One morning he walked out back to turn the piles and found that someone had laid a cruel turd atop one of his prize mounds. It was definitely human. The stench was complex and he found a fast-food napkin with brown streaks nearby. He couldn’t believe the audacity. They’d just hopped up on the bin, draped themselves over the corner, and let one rip.
He paced the back porch and spent hours at the window, profiling every neighbor who walked by with a pet. Every jogger, every biker, every long-haired mischievous teen. What was this compulsion to foul something so pure and constructive? Who was deranged enough to do such a thing? He walked out back with his hammer and studded the rims of each bin with nails. Next time someone came snooping pants-down in the dark, they’d pay with blood.
His colleagues thought it was a hilarious prank. Even his wife suggested gently that he was taking it too hard. “We eat out of that soil, for God’s sake!” he replied. “You want to end up in the hospital with a bacterial infection? Can you see our little son, dead from E. coli poisoning?”
She was skeptical of this, but he scoured the internet to prove the causes and insufficient cures of various bacteria and infections, moving on from there to viruses, superbugs, pandemics, extinction events. The deeper he dug, the more perils he uncovered.
Likewise the prank grew epic in his imagination. It was a pointed statement—“I shit on your life”—made by a lone creep and endorsed by a society that deemed him irrelevant. Somehow the smallest things can break a man, and the hairline fracture deep within the young scientist spread over the next several months. It did not depress him or slow his obsession but rather excited his research, leading to more compost mounds and more outlandish experiments. He upset the whole neighborhood when he planted a late-season crop of corn right there in the front yard. His wife was horrified by bean and cucumber vines planted in the rain gutters, cascading down like gaudy Christmas decorations. “You’re turning our
beautiful home into a feedlot,” she accused him.

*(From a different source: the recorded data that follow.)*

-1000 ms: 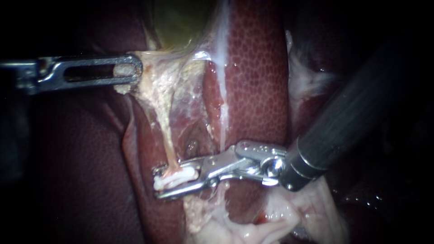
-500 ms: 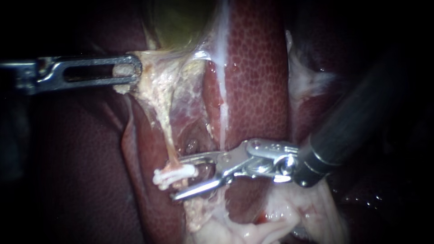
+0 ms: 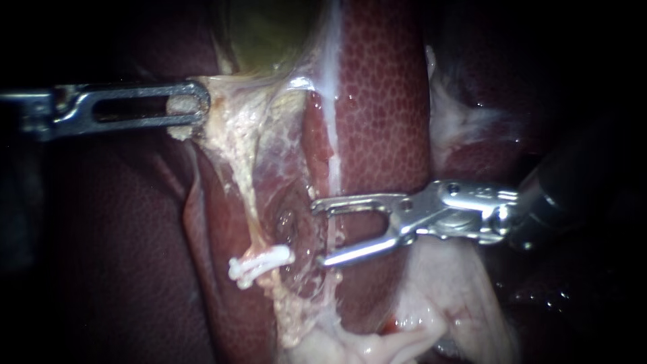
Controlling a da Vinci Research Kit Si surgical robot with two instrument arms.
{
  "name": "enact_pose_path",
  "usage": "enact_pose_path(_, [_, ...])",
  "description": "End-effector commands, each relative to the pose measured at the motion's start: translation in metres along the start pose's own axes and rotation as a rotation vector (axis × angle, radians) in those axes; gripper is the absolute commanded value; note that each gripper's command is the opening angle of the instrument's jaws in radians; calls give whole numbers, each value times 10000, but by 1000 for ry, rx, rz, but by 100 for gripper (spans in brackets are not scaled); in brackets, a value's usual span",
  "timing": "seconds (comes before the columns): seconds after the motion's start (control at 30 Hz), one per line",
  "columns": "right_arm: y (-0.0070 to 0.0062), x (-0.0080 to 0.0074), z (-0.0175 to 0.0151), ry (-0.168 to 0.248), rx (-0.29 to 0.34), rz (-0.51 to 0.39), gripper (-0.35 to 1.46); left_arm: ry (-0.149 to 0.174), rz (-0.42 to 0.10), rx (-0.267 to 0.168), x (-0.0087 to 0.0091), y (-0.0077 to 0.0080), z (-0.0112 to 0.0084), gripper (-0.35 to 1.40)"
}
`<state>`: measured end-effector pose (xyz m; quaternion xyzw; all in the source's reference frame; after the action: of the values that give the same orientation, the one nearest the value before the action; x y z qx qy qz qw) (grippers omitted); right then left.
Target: Going back second clip left tube
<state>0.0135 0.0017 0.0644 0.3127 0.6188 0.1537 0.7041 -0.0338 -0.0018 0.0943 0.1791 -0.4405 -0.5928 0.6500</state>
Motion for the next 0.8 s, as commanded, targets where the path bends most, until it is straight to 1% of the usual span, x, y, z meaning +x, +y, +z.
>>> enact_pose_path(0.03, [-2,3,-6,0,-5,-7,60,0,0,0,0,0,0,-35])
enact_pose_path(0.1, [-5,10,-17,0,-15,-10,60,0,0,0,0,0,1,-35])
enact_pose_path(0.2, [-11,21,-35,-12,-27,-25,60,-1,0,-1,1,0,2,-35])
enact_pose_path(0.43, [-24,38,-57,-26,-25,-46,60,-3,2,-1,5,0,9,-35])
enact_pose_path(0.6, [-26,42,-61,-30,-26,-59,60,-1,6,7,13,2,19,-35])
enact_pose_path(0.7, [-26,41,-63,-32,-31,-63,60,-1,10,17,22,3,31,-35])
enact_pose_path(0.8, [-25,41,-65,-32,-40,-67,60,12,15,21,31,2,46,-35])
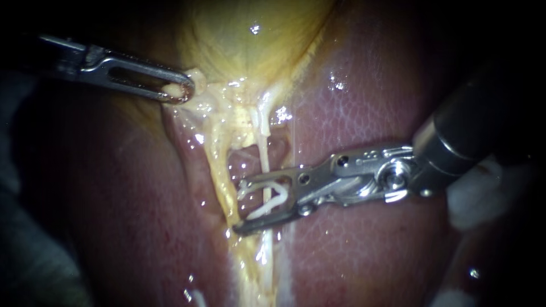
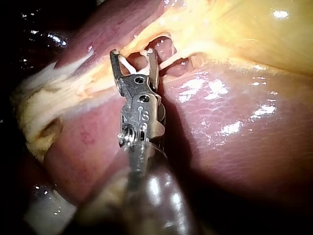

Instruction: Clipping first clip left tube

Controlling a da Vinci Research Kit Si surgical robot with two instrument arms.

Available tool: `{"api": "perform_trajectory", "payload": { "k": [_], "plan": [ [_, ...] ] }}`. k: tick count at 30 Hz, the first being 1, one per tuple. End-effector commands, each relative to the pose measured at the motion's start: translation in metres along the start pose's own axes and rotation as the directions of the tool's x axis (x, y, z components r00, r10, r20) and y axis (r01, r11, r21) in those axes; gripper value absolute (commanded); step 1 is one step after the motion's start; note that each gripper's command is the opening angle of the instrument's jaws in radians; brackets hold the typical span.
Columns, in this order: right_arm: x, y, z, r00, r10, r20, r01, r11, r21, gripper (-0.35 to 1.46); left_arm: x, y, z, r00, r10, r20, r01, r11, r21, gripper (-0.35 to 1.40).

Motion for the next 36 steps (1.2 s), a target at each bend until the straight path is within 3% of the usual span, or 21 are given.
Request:
{"api": "perform_trajectory", "payload": {
  "k": [1,7,10,15,21,30,36],
  "plan": [
    [-0.0001,0.0001,0.0003,1.0,0.002,-0.008,-0.002,1.0,0.0,0.49,0.0,0.0,0.0,1.0,0.0,0.0,0.0,1.0,0.0,-0.35],
    [-0.001,0.0007,0.0021,0.998,0.038,-0.048,-0.037,0.999,0.023,0.49,0.0,0.0,0.0,1.0,0.0,0.0,0.0,1.0,0.0,-0.35],
    [-0.0014,0.0007,0.0026,0.993,0.074,-0.097,-0.067,0.995,0.071,0.49,0.0,0.0001,0.0,1.0,0.0,0.0,0.0,1.0,0.0,-0.35],
    [-0.0014,0.0003,0.0033,0.973,0.131,-0.192,-0.1,0.981,0.164,0.48,0.0,0.0001,0.0,1.0,0.0,0.0,0.0,1.0,0.0,-0.35],
    [-0.0009,-0.0008,0.004,0.948,0.176,-0.263,-0.116,0.966,0.23,0.48,0.0,0.0001,0.0,1.0,0.0,0.0,0.0,1.0,0.0,-0.35],
    [-0.0001,-0.0038,0.004,0.942,0.211,-0.262,-0.107,0.927,0.359,0.44,0.0,0.0,-0.0001,1.0,0.0,0.0,0.0,1.0,0.0,-0.35],
    [0.0005,-0.0051,0.0044,0.94,0.21,-0.268,-0.1,0.923,0.372,0.39,0.0001,0.0,-0.0002,1.0,0.0,0.001,0.0,1.0,-0.001,-0.35]
  ]
}}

He read incessantly and became an expert on diverse farming techniques from ancient to modern civilizations. His interpretation of historical patterns convinced him that poor soil management had led to the downfall of societies throughout time. He relayed all of these findings to his farmer clients and expounded on the hazards of modern farming. They were hidebound men who planted cotton, soybeans, and corn as their families had for generations, trying to eke out modest livings against increasingly volatile world markets. Times were tough enough. They had no use for antiquarian farming theories promoted by some arrogant, pencil-pushing upshot. Nor did they appreciate his accusations that they were squandering the soil by leaching it with chemical fertilizers and pesticides, casting a blight upon the land and rivers and seas with their shortsighted and unsustainable methods, virtually ensuring that their grandchildren, along with everyone else’s, would wander the famished countryside like starving refugees in a desert of poisoned dust. All they wanted from him was help filling out subsidy applications and disaster relief forms.
The soil scientist grew bitter and withdrawn. He felt rather like a young suburban Moses, entrusted with critical information from on high that the general rabble was too distracted to glean. The agency confirmed this by requesting his resignation.
Their idyllic life threatened, his wife went back to school to get her teaching degree while he stayed home with the boy. But he did not mope and feel sorry for himself. Just before his forced retirement, the young farmer had attended a regional ag conference where he heard a lecture on advances in hydro- and aeroponic technology delivered by a famous environmental scientist who made the stunning admission “Plants don’t actually need soil to grow. Just a fissure for their roots to spread and soak up moisture and nourishment.”